The Fireman - Electric Arguments

Back in 1993, two anonymous musicians calling themselves The Fireman released an album of highly experimental electronic dance music through an indy label. The album was called Strawberries Oceans Ships Forest. It was well received but didn't make the slightest splash. Then in 1998 The Fireman reappeared with another electronic dance music album called Rushes. It was better received than the first, but also didn't chart, not surprisingly since it too was rather experimental. (Personally, I thought SOSF better than Rushes, but whatever).

Then The Fireman was outed as being Paul McCartney and a guy called Youth, who I'd never heard of. They'd just wanted to play around without any fuss. After all, McCartney doing electronica? Who'd believe it?

Okay, I admit to being a huge Beatles fan. This got my attention.

The Fireman released their third album last week, called Electric Arguments, and since there's no longer any point in hiding who they are, this album includes vocals, which the first two didn't since you could hardly hide McCartney if he's singing.

Electric Arguments is the best thing McCartney's done since Band On The Run.

I'd assumed Paul was done for after he released Memory Almost Full earlier this year. But then I thought, fair enough; the guy's 66 years old now and has (had) his personal problems. He's allowed to release something soporific now he's in his dotage.

Electric Arguments proves I was wrong. It's full of energy. It has a raw sound. Every track was completed in a single day. It's still a little bit experimental, but it's a lot more commercial album than the previous two. There were places where I thought as I listened, this is what the Beatles might have become.

The pick of the songs are Sing The Changes, Lifelong Passion, Light From Your Lighthouse, and Nothing Too Much Just Out Of Sight. Any of the four could have appeared on a Beatles album and not been out of place.

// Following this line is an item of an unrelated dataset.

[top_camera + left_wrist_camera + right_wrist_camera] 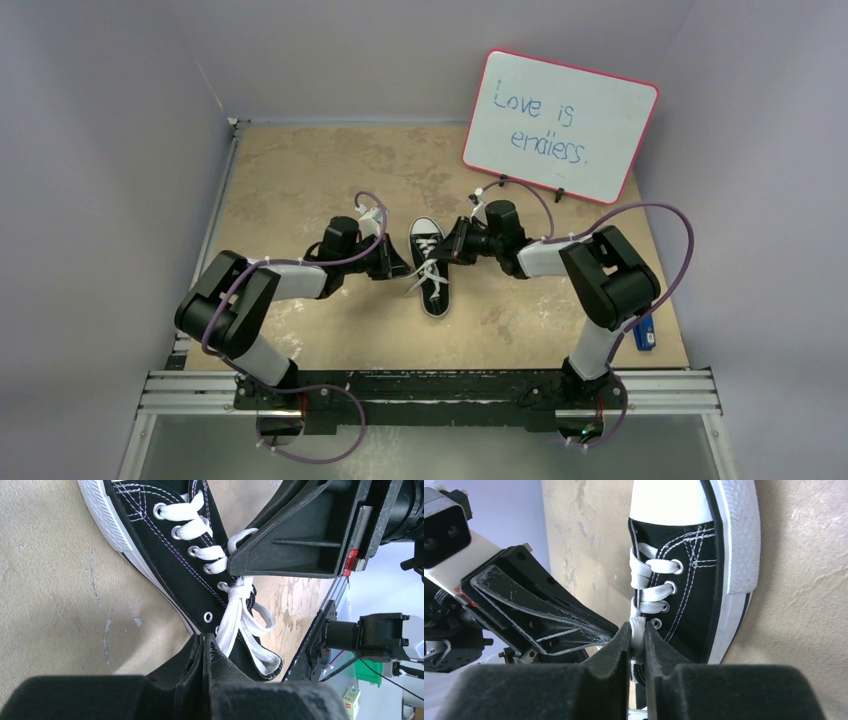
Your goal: Tie the shoes
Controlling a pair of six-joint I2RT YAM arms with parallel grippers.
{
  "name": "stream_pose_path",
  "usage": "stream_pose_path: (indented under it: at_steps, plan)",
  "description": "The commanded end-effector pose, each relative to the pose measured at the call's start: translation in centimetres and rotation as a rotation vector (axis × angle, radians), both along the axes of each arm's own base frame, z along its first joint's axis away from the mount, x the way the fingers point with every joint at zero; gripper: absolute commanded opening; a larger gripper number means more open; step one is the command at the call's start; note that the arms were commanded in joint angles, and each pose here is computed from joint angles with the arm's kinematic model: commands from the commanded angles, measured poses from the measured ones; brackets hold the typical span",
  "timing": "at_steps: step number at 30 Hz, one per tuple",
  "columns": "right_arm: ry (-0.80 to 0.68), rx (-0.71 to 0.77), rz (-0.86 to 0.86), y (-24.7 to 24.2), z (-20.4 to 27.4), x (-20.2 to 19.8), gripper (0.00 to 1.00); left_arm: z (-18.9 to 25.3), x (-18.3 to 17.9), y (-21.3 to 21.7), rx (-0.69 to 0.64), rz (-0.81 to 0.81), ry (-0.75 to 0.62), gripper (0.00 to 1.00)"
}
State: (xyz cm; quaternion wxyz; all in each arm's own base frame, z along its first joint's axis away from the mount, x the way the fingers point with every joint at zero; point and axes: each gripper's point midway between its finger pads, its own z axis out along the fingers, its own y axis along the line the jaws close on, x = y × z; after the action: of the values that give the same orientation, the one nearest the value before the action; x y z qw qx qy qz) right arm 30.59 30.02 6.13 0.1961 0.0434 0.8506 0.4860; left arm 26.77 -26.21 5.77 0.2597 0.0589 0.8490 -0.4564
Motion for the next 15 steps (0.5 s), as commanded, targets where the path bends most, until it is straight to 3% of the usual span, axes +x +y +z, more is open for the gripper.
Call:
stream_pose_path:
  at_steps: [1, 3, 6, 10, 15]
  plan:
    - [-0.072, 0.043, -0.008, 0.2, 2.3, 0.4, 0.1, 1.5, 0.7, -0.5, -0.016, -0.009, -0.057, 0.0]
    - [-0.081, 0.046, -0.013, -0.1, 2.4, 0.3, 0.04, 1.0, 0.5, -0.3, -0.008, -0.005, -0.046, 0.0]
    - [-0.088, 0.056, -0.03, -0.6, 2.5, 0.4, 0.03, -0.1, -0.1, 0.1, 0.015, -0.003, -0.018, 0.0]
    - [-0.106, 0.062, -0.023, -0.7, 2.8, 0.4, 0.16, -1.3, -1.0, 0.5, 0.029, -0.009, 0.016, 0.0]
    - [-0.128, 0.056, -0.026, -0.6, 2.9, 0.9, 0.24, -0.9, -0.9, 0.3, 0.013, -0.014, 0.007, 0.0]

Lifelong Passion sounds like something that might have appeared at the back of Revolver, the album the Beatles did before Sgt. Peppers. Lifelong Passion has a beat and harmony that's mildly reminiscent of their Indian period. In fact, as I listened, I kept waiting for Harrison to chime in with his sitar. It also has a Beatley harmonica hidden in the background.

Sing The Changes is probably the most commercial of the tracks and is more Wingsy than Beatley, very uplifting, bouncy and optimistic.

Light From Your Lighthouse, sounds like one of those jokey Beatles songs that Harrison tended to go for. Very American gospel bluesy.

Nothing Too Much Just Out Of Sight sounds like it came straight off the White Album. In fact, I wish it had, because it would have been far better placed there than some of the stuff the Beatles were doing at that time. The song sounds like the playing and singing of a 20 year old. I hope I have that much energy when I'm 66. (Hmmm...When I'm 66...might make a good song title).

How on earth did McCartney go from the deadly Memory Almost Full to this? I think what's happened is, McCartney left to himself tends to polish things to perfection, and drains plasma from the music as he does it. Lennon is known to have been impatient in recording, so that McCartney had to finish a lot of the songs while Lennon egged him to move on. The balance came out right.

In Youth, McCartney seems to have found someone who won't let him rework something to death, so Youth is delivering the same sort of counter-balance McCartney got before, and that and the speed they're working at, and the willingness to take risk, *really* improves the music. Someone needs to give Youth a medal.

Summary: It's good! The best thing McCartney's done in a long time and worth a listen.

2 comments:

Brett said...

Very good review of the album, although I disagree about Memory Almost Full, which I also think is a fine album.

Improvedliving said...

well i am big fan of beatles. I just love them.